VeRCYe Pipeline Inputs Documentation
The VeRCYe pipeline enables large-scale yield studies by organizing simulation data within a structured directory and processing it with snakemake. This document details the required input files, directory structure, and configurable parameters.
1. Yield Study Setup
To run a yieldstudy, you will need two things:
- Base Directory: A directory that includes all your regions of interest, APSIM configurations and Reference Data.
- Configuration: A configuration file for VeRCYe, specifying different parameters for the study.
We provide an example setup under Example Setup.
In this document we detail the steps for setting up a yield study and the structure that VeRCYe expects as its input. However, we recommend not doing the setup manually, but instead automating this process by using the prepare_yieldstudy.py helper script as outlined in Running VeRCYe.
Simulation Head Directory
Your yield study is structured within a single directory, referred to as the simulation head directory. This directory must follow a predefined structure to ensure compatibility with the pipeline.
Directory Structure
head_dir/
| config.yaml
|---Year1/
| | referencedata_-primary-Year1.csv (optional)
| |---TimePoint-1/
| | |---region1/
| | | | region1.geojson
| | | | region1_template.apsimx
| |---TimePoint-N/
| |---regionN/
| | regionN.geojson
| | regionN_template.apsimx
|---Year2/
...
Each year contains timepoints, and each timepoint contains regions with their respective geojson and apsimx template files.
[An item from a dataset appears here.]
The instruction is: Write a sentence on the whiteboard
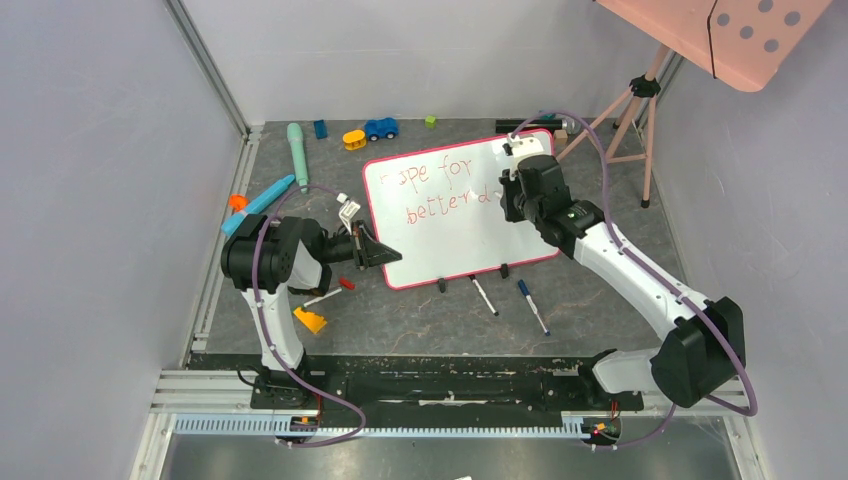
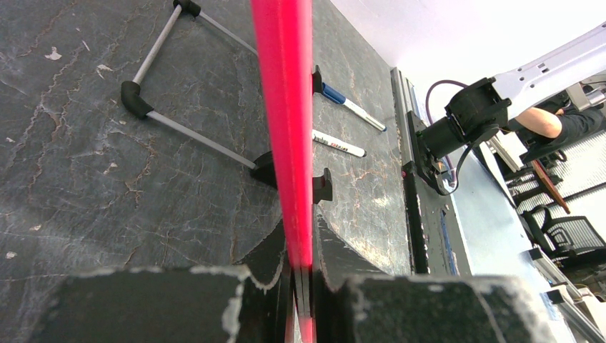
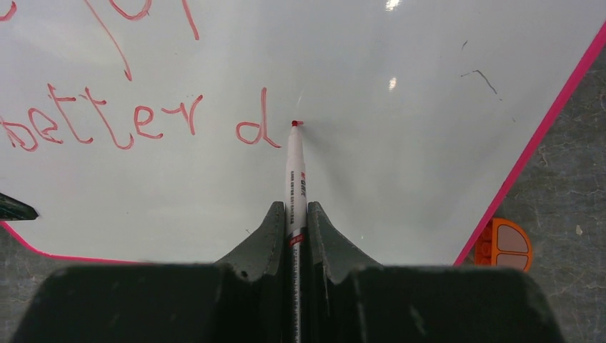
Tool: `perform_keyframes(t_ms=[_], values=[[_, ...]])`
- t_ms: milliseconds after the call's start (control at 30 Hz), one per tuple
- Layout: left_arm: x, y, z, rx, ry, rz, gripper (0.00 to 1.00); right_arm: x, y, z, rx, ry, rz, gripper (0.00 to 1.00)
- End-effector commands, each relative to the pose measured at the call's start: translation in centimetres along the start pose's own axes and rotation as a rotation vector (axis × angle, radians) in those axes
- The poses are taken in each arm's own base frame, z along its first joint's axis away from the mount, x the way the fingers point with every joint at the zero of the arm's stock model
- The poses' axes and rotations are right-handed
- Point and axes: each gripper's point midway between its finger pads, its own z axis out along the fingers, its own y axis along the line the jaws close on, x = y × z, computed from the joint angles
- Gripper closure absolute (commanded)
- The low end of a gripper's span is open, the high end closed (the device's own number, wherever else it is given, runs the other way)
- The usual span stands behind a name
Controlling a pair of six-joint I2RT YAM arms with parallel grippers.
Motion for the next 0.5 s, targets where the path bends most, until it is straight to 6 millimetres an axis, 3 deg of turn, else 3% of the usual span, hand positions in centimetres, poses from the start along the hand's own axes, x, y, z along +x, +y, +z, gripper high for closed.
perform_keyframes(t_ms=[0, 467], values=[[0.4, -0.8, 0.4, 0.073, 0.03, 0.198, 0.98, -1.6, 1.0, 0.3, -0.051, -0.044, 0.011, 1.0], [0.4, -0.8, 0.4, 0.075, 0.031, 0.201, 0.98, 1.2, 0.2, -0.4, -0.027, 0.003, 0.006, 1.0]])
The names in this structure are just descriptive placeholders and should be adjusted as described below.
2. Region GeoJSON Files
Purpose
Each Region of Interest (ROI) is represented as a GeoJSON file within its respective timepoint directory.
Converting Shapefiles to GeoJSON
We expect your data to initially be a shapefile (.shp). To extract individual regions into GeoJSONs, we provide a conversion script. If your shapefile has
- A: Geometries from different ddministrative levels: Use
utils/prepare_shapefile.pyto standardize the shapefile before conversion. Then proceed with B. - B: Geoemtries at a single administrative level: Use
utils/convert_shapefile_to_geojson.pyif the shapefile has a uniform administrative level.
[!Warning] Ensure your shapefiles contains only geometries at the same administrative level if skipping
prepare_shapefile.py!
File Naming Convention
Each GeoJSON file must follow the format:
regionname.geojson
For example, if studying California, the file structure would be:
2024/T-0/california/california.geojson
If you do not use our conversion from shapefile to GeoJSON, you will need to manually ensure that each GeoJSON contains a centroid column that has the same format as created in utils/convert_shapefile_to_geojson.py and contains a column cleaned_region_name_vercye, containing the file's name.
3. Years and Timepoints
Defining Years
Years should be named numerically (e.g., 2024, 2025) to represent different simulation periods.
Defining Timepoints
Each timepoint represents a simulation scenario, e.g., using all available meteorological data vs. limiting it to 30 days before the latest observation.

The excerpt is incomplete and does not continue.